### THE PROBLEM:
The listing below is to be given again in full and word for word, without its images.

### DATASET SECTION:
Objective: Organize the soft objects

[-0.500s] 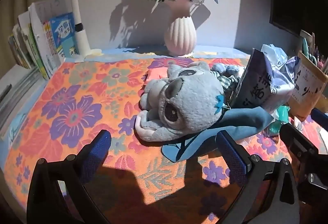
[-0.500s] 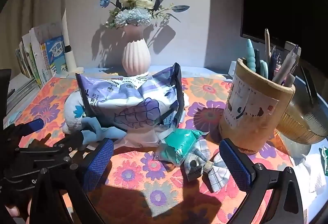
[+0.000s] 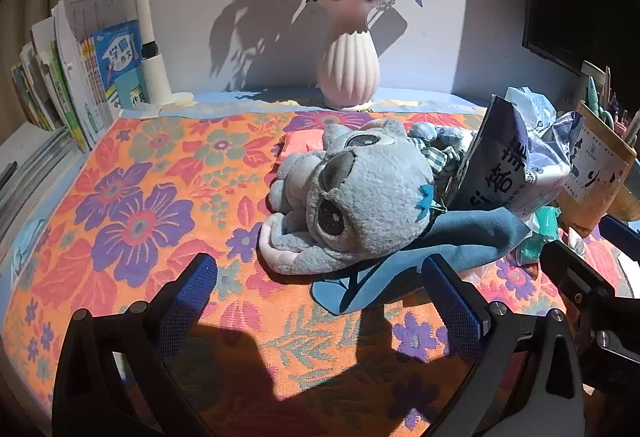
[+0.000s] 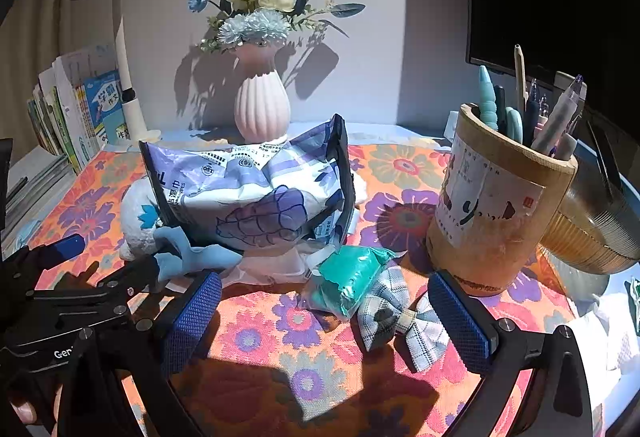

### OUTPUT OF THE TASK:
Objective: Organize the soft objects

[-0.500s] 
[-0.500s] 
[+0.000s] 
[+0.000s] 

No further work is required for this exercise.